Ese es el reto de Orlegi, sacar al Sporting del pozo de la Segunda división cuanto antes, una liga en la que su estructura y sus instalaciones de élite pueden llegar a ser, irónicamente, un lastre para salir a competir con ventaja frente a equipos como el Burgos o el Alcorcón de turno, que ponen todos los huevos en la cesta de los 23 futbolistas de la plantilla profesional. Obviamente, cuando llega una hornada competitiva te da esos jugadores extra que te llevan a asomar la cabeza en la liga de las estrellas, el problema viene cuando algunos de los más talentosos se van a otras canteras con más dinero, como viene ocurriendo en los últimos años.

Por contra, en Primera división sí habría presupuesto para explotar al máximo las flamantes instalaciones rojiblancas. Se podría profesionalizar a los empleados, retener a los talentos y captar para la residencia a jóvenes promesas de fuera de la región asturiana, todo cambia. Al igual que se pondría en el escaparate internacional a las leyendas sportinguistas, al estadio más longevo del fútbol español y los 120 años de tradición, todos esos detalles que ayudan a sumar ingresos extra cuando compites en el primer nivel, pero que se quedan opacados en el fango de la categoría de plata del fútbol español.

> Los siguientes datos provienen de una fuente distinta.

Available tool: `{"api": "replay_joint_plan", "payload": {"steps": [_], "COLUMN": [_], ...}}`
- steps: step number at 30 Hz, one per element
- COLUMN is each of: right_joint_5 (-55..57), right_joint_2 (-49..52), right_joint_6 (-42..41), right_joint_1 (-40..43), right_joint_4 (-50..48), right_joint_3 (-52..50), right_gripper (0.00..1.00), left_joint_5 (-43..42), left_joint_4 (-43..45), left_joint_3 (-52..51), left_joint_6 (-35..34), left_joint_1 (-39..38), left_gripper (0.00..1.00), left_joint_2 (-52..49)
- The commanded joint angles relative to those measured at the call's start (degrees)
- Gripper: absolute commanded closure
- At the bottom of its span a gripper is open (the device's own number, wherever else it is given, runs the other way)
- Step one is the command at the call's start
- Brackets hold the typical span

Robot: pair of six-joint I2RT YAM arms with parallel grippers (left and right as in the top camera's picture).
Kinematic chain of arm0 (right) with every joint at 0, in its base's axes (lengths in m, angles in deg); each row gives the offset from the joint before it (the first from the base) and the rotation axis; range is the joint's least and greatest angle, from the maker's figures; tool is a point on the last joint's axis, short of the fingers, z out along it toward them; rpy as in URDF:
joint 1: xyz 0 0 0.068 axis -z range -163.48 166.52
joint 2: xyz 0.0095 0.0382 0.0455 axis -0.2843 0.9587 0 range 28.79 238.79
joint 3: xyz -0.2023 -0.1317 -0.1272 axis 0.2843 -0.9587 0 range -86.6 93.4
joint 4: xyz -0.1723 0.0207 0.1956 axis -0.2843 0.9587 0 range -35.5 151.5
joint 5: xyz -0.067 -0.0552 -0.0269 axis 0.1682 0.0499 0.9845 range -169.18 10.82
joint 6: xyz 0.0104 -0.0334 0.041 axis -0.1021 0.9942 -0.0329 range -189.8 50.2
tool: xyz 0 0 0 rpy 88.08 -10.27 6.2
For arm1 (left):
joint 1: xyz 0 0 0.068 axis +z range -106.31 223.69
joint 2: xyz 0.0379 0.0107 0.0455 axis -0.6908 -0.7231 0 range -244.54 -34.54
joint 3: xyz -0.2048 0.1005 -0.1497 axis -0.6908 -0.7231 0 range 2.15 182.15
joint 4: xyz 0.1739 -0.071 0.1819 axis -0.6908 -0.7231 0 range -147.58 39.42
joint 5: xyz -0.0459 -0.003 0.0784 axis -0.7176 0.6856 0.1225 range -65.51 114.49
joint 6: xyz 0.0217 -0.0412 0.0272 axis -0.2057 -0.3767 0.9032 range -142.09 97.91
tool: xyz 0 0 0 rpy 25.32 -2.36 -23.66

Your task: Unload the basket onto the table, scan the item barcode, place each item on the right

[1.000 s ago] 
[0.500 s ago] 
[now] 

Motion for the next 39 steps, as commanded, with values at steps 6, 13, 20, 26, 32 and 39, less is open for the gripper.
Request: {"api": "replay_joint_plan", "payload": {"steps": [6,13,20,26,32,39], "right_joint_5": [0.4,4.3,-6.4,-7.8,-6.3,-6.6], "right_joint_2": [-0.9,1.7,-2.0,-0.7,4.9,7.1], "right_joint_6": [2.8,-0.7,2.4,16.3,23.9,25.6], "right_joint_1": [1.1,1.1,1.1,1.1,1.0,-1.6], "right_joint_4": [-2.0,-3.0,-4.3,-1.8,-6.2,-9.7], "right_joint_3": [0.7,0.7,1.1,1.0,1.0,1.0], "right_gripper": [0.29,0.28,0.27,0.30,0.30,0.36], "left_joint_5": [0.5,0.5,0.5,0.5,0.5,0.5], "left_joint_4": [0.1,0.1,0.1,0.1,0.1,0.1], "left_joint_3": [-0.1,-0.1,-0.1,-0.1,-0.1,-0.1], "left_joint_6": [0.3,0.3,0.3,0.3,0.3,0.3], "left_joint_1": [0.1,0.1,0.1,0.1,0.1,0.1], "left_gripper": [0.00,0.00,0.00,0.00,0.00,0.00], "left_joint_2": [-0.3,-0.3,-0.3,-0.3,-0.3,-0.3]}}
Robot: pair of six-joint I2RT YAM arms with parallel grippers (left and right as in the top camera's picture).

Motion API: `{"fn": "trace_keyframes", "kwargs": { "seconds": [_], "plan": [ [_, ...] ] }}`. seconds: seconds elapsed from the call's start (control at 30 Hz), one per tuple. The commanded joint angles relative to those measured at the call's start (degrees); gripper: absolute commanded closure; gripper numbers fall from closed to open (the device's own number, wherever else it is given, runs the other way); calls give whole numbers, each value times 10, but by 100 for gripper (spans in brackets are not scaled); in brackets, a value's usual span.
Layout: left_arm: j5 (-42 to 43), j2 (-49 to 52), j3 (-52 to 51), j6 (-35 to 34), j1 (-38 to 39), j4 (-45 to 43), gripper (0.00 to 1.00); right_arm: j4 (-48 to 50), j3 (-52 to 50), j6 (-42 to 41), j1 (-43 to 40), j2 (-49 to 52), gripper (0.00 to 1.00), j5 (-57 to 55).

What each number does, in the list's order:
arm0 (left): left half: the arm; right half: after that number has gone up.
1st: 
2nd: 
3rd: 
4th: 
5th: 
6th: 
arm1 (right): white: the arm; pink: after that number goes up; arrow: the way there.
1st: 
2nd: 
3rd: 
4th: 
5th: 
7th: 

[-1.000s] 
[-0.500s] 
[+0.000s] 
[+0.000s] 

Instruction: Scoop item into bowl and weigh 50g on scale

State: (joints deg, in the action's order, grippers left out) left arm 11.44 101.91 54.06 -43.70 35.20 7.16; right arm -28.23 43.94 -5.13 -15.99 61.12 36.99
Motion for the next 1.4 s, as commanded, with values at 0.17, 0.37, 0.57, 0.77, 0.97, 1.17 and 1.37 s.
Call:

Racing de Santander, Alavés, Levante, Girona, Recreativo de Huelva, Mallorca, Espanyol, Celta de Vigo, Villarreal, Real Sociedad, Rayo Vallecano, Getafe, Málaga, Real Zaragoza, Deportivo, Osasuna,... Entre otras, son las escuadras de un tamaño similar o inferior a la sportinguista que durante este siglo lograron participar al menos una vez en competición europea, y/o en una final de la Copa del Rey. Por contra, en Asturias hemos celebrado, y mucho, 2 ascensos que evitaron la quiebra total con la familia Fernández al mando. En ambos casos con deudas e impagos a los protagonistas, que en un gran gesto de profesionalidad bajo el mando de Manolo Preciado y de Abelardo Fernández, lograron salvar a la SAD.

Y hablando de salvaciones, qué menos podían haber hecho los Fernández que destinar una parte de los ingresos por la venta del Sporting a recomprar la Escuela de Fútbol de Mareo, devolviendo el dinero público del 'rescate financiero' que les pagó el Ayuntamiento de Gijón, con el dinero de todos, cuando Juan Arango dijo el ya mítico «véndovos Mareo».  Nos merecemos una gran alegría, pero por desgracia, esto no va de merecimientos, va de invertir y de gestionar, de hacer más con menos para alcanzar la gloria.